Ces informations ont permis à la Marine nationale d'effectuer un joli coup de filet : deux petits bateaux d'assaut (skiffs) et une embarcation un peu plus grosse, dans laquelle les millitaires français ont retrouvé des fusils-mitrailleurs, des lance-roquettes, des grappins, du carburant et des récepteurs de positionnement par satellite GPS (Global positioning system). Tout le matériel nécessaire pour lancer une attaque contre un bateau de commerce, autant « d'éléments » qui pourraient être retenus contre les douze pirates présumés qui ont été arrêtés jeudi.

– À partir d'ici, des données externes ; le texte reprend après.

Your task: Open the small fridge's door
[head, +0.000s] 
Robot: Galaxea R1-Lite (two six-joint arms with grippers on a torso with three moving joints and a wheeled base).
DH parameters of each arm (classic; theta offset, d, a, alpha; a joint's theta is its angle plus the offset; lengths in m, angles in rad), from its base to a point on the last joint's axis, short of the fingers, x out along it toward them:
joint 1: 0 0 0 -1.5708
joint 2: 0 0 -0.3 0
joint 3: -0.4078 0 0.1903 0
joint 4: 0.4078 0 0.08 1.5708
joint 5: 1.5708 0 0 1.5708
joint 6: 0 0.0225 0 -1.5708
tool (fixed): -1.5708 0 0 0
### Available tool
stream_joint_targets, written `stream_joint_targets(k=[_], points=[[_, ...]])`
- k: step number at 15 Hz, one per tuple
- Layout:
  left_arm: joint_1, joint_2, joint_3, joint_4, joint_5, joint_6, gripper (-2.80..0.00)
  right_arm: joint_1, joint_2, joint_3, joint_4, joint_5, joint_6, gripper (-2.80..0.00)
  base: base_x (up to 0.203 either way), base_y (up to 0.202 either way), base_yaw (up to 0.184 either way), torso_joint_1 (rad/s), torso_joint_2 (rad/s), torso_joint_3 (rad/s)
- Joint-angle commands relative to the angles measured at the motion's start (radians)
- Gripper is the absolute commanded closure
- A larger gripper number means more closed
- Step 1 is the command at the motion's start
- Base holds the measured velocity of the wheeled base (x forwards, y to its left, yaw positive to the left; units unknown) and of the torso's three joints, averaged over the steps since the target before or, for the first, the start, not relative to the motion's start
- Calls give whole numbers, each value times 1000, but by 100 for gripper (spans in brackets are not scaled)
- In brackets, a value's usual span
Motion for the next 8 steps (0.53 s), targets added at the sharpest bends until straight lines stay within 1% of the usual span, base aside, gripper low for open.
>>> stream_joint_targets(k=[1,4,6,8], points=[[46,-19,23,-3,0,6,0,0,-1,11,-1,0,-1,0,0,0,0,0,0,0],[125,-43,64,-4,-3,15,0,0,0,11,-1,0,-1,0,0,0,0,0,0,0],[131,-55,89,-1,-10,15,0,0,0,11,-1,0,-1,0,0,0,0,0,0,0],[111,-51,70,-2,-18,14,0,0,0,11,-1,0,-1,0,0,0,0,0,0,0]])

Reste encore à savoir où ils seront jugés, car l'interception a eu lieu en haute-mer, à 800 kilomètres des Seychelles et à 1 200 kilomètres du port de Hobyo en Somalie. En principe, l'accord passé récemment entre l'Union européenne et le gouvernement des Seychelles prévoit que seuls les pirates interceptés dans la Zone économique de l'Archipel, c'est à dire dans un rayon de 360 kilomètres, sont transférés dans les prisons de cet archipel de l’océan Indien. Si les autorités de Victoria refusent de les prendre en charge, les pirates présumés pourraient être remis aux Kenya ou à la justice du Puntland, dans le nord de la Somalie, à plusieurs jours de mer de la zone de patrouille du Floréal.